I've only heard what I did on my 8300 and don't know what people using other providers heard, but it sure was loud and annoying. But if this was a real red alert, like for an environmental disaster or terrorist attack, following protocol, then it's probably appropriate that you heard it all over the house, not just sitting in front of the TV. They screwed up on this one because it was just an amber alert and should have been a crawl across the bottom of the screen.
Reading news reports, the alarm sound was apparently different for different BDUs, but still annoying. As for the screen, I got a red banner at the top of the screen, Nextbox users got the alert and cancel windows covering the bottom half of the screen and I saw pictures of the whole screen red from other providers. I think everybody learned something.
Hi -- yes, I agree....if this was a true emergency as in a natural disaster or nuclear attack....the screech would be warranted.
But, it was neither of those two things which is why Rogers needs to update the firmware on 8300's for example to allow us to exit the warning once we've acknowledged it.
When you get over-excited OPP officers abusing a Province Wide emergency broadcast system, and a system which doesn't allow viewers to partially disable it when alerts are of the variety we say from Orillia OPP.....
911 will get flooded with calls again.
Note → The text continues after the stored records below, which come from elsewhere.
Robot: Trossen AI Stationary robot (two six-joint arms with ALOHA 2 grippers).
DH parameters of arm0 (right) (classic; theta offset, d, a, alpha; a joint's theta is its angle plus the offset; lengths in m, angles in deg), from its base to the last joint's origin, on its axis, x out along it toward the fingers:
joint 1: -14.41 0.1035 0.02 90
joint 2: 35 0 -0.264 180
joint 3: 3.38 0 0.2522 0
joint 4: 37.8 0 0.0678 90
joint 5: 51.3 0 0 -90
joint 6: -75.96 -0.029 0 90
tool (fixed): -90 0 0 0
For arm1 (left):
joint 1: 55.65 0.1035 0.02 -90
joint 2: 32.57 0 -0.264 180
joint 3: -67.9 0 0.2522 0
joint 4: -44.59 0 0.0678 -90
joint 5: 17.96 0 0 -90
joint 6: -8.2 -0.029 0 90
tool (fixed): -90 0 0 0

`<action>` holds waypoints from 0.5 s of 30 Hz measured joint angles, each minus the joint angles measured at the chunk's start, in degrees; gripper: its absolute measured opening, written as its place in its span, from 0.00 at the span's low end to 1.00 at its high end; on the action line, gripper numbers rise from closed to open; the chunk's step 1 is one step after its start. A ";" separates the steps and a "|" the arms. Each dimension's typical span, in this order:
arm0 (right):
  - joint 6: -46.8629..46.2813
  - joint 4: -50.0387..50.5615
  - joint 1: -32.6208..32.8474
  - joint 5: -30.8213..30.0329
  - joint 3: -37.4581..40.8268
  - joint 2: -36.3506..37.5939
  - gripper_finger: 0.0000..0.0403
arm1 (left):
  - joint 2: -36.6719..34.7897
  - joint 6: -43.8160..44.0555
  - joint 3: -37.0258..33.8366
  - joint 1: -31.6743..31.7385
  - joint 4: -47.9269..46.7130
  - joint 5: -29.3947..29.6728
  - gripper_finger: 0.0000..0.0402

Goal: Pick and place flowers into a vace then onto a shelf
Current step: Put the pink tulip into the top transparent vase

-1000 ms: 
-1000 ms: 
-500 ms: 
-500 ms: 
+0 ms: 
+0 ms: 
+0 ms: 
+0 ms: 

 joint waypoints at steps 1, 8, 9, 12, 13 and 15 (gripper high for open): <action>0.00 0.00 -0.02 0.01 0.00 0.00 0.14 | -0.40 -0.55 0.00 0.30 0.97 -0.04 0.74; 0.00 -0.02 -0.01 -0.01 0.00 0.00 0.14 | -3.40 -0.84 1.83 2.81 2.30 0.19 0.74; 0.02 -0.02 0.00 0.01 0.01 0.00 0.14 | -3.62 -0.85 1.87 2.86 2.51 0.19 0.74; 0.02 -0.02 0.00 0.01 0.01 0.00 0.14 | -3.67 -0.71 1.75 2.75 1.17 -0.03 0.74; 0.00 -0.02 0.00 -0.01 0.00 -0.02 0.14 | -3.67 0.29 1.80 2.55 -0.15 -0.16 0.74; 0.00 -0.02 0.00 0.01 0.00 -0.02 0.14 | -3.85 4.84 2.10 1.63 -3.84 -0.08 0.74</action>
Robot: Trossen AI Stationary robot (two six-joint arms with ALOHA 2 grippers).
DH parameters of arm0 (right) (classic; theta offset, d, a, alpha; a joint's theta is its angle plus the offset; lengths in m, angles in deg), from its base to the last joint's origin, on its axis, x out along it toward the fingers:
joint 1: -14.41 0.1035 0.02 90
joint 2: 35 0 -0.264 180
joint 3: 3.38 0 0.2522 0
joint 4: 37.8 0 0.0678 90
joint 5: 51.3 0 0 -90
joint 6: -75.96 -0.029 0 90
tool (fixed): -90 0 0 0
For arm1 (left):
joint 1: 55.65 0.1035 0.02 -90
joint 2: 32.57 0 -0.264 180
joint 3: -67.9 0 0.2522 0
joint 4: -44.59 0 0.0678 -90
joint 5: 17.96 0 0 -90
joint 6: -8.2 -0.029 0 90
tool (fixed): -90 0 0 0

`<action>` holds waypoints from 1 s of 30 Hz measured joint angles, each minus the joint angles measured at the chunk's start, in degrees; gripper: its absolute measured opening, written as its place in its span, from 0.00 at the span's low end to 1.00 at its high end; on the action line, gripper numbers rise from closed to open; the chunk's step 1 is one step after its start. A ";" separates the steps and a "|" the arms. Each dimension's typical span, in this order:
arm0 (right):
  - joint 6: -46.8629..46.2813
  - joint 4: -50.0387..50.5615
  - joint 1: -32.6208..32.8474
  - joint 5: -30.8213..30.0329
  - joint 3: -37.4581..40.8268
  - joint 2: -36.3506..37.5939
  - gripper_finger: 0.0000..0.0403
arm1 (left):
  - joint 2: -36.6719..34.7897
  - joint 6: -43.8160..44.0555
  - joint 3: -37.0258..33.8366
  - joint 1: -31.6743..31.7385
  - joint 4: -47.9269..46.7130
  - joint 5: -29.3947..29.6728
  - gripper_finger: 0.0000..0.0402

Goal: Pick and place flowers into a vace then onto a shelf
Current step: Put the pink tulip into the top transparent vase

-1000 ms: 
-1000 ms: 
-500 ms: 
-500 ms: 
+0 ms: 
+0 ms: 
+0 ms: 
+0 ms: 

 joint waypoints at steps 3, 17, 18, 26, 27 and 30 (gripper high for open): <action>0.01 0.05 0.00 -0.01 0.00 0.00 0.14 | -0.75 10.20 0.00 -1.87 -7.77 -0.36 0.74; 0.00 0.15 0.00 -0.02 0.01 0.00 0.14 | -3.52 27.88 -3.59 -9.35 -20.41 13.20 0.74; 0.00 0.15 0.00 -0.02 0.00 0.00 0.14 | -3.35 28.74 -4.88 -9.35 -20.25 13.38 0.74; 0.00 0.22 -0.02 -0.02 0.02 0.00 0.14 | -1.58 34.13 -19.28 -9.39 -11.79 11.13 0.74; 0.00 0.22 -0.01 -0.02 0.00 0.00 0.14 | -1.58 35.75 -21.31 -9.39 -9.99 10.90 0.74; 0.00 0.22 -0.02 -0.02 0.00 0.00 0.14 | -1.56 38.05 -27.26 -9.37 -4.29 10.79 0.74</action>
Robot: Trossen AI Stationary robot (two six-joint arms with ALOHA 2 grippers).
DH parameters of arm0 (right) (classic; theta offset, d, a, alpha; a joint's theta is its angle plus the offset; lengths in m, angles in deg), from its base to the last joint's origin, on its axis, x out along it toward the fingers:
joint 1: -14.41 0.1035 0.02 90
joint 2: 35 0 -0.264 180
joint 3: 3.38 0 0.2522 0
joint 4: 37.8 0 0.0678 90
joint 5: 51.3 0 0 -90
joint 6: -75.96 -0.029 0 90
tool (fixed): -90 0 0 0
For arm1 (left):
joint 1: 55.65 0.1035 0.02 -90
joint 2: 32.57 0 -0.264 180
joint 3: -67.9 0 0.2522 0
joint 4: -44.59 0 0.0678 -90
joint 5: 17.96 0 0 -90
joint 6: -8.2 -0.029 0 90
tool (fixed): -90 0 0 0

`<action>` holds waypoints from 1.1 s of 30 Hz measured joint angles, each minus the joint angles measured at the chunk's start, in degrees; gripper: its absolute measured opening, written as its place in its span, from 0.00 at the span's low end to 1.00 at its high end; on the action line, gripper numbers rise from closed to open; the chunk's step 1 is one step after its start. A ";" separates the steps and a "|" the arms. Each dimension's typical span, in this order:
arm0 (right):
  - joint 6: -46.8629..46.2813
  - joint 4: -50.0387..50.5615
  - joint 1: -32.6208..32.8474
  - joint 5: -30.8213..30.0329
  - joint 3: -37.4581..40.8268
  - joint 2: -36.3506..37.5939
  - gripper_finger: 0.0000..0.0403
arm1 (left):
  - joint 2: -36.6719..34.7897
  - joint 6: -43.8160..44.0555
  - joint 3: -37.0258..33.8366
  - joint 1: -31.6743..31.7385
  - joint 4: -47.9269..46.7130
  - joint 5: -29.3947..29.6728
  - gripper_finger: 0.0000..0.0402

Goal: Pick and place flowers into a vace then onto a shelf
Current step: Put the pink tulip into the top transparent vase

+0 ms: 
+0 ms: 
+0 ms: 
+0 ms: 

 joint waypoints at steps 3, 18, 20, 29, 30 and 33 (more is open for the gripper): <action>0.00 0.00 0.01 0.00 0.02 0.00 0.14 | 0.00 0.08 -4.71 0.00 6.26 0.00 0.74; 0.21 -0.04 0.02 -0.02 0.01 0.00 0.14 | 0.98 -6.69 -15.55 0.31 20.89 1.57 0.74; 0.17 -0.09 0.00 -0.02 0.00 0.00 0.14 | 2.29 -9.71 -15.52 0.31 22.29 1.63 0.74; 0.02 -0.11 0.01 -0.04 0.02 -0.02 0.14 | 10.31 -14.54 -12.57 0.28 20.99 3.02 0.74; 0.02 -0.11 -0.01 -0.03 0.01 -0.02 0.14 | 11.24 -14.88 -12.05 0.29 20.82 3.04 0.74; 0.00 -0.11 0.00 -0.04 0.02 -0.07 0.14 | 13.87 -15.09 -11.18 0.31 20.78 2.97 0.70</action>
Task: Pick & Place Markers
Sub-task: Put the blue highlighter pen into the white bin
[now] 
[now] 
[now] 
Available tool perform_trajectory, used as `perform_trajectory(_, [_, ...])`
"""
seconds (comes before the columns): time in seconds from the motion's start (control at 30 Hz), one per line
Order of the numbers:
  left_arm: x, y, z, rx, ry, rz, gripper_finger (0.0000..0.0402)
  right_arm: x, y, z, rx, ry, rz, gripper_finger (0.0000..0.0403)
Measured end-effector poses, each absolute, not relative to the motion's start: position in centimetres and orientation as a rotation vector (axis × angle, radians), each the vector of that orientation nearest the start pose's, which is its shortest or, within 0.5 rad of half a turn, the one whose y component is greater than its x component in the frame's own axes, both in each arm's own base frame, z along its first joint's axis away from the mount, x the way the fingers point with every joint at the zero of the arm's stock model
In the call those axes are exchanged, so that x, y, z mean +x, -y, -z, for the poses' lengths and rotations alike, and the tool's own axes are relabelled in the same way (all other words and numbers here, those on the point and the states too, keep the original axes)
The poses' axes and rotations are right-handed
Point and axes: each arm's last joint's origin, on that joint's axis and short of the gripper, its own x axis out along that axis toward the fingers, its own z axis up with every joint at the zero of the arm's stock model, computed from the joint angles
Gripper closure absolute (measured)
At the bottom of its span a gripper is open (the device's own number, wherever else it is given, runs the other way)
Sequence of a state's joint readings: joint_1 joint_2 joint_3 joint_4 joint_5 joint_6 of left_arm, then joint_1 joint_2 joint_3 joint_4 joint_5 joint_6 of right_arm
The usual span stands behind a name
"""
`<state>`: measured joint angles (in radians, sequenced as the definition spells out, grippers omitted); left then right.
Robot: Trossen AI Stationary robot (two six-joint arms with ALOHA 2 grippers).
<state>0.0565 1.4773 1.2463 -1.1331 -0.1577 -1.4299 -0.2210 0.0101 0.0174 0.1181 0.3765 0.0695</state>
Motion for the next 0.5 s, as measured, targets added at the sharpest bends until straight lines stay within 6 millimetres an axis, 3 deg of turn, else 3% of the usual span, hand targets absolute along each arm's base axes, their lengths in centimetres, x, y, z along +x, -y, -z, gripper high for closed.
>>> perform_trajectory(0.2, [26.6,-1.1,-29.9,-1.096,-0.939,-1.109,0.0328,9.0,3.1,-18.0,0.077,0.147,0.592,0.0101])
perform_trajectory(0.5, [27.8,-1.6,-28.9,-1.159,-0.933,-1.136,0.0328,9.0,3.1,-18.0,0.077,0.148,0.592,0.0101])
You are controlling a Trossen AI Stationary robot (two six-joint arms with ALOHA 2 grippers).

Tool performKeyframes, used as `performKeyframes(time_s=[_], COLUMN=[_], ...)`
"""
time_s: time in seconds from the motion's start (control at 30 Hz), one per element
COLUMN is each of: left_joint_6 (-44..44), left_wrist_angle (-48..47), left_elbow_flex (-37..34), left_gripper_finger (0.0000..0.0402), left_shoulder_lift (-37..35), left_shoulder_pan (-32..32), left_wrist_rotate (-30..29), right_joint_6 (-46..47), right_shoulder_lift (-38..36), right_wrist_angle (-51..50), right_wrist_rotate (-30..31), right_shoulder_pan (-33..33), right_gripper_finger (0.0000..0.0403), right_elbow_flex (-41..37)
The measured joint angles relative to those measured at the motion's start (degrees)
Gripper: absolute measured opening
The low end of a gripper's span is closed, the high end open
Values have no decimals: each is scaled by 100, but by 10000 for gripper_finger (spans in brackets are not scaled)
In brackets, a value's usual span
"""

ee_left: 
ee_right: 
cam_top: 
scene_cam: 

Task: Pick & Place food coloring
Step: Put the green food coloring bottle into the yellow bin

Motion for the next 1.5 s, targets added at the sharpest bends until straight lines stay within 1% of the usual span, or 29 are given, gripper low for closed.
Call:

Imagine if this had happened during the Super Bowl for example.....the 911 system would crash under the volume of complaints.
Sometimes common sense is required and common sense dictates that the system Rogers has in place needs tweeking. Blame-shifting to the CRTC isn't solving the issue.
For sure the system broke down. I'm not sure it was the OPP alone who deployed the red alert, but a chain of events with inadequate checks. I bet there were a lot of angry words and red faces in various board rooms across Ontario on Monday morning. Fortunately we don't have a Minister of Global Affairs and Climate Change in charge of a big red button to launch a nuclear missile.
The comments by the Orillia OPP regarding the issue were condescending and idiotic.
It was a typical false equivalency argument.....as in, if you complain about the alert, you're an insensitive oaf who cares not about children.
It's certainly possible to care about abducted kids ( I do ) and roll out an effecitve alert that works and isn't disruptive ( it is ).
But, does anyone in power who can actually makes changes care? Probably not, unfortunately. It's easier to do nothing and hide behind false equivlances.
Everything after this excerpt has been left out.